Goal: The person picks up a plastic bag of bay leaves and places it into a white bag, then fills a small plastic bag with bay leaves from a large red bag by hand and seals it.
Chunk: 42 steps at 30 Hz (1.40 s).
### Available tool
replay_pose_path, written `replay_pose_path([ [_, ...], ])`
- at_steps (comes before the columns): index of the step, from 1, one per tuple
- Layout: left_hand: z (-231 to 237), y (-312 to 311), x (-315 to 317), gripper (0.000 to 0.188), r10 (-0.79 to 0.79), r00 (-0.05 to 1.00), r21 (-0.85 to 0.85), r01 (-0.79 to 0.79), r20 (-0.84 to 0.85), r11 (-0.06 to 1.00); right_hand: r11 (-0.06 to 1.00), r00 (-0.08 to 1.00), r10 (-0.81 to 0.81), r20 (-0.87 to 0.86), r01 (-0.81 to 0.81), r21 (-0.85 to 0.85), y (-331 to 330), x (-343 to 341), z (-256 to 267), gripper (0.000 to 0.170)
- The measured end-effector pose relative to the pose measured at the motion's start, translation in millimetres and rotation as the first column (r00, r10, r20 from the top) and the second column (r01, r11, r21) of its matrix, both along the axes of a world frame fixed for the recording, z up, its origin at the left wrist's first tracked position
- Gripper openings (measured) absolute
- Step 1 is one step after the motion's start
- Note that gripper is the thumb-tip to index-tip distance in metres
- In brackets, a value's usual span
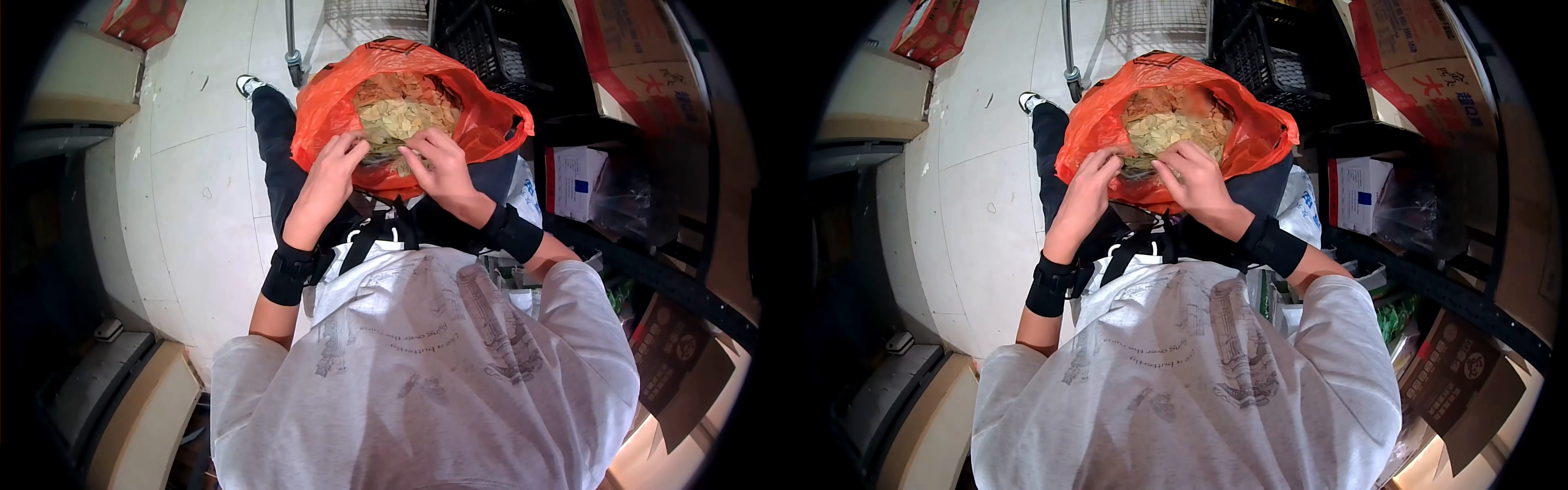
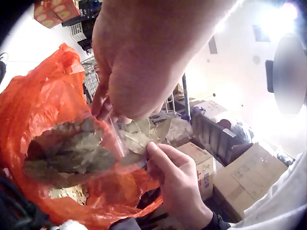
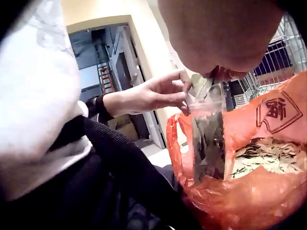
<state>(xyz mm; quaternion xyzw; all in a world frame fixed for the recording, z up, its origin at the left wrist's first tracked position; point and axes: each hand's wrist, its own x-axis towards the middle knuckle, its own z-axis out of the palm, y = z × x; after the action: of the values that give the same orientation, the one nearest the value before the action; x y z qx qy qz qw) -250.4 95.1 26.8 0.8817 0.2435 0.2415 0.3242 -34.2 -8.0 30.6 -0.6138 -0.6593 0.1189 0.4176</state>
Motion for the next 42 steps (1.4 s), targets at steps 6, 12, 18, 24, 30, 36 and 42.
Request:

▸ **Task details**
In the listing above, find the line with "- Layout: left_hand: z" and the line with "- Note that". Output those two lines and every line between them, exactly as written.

▸ **Output of the exercise**
- Layout: left_hand: z (-231 to 237), y (-312 to 311), x (-315 to 317), gripper (0.000 to 0.188), r10 (-0.79 to 0.79), r00 (-0.05 to 1.00), r21 (-0.85 to 0.85), r01 (-0.79 to 0.79), r20 (-0.84 to 0.85), r11 (-0.06 to 1.00); right_hand: r11 (-0.06 to 1.00), r00 (-0.08 to 1.00), r10 (-0.81 to 0.81), r20 (-0.87 to 0.86), r01 (-0.81 to 0.81), r21 (-0.85 to 0.85), y (-331 to 330), x (-343 to 341), z (-256 to 267), gripper (0.000 to 0.170)
- The measured end-effector pose relative to the pose measured at the motion's start, translation in millimetres and rotation as the first column (r00, r10, r20 from the top) and the second column (r01, r11, r21) of its matrix, both along the axes of a world frame fixed for the recording, z up, its origin at the left wrist's first tracked position
- Gripper openings (measured) absolute
- Step 1 is one step after the motion's start
- Note that gripper is the thumb-tip to index-tip distance in metres

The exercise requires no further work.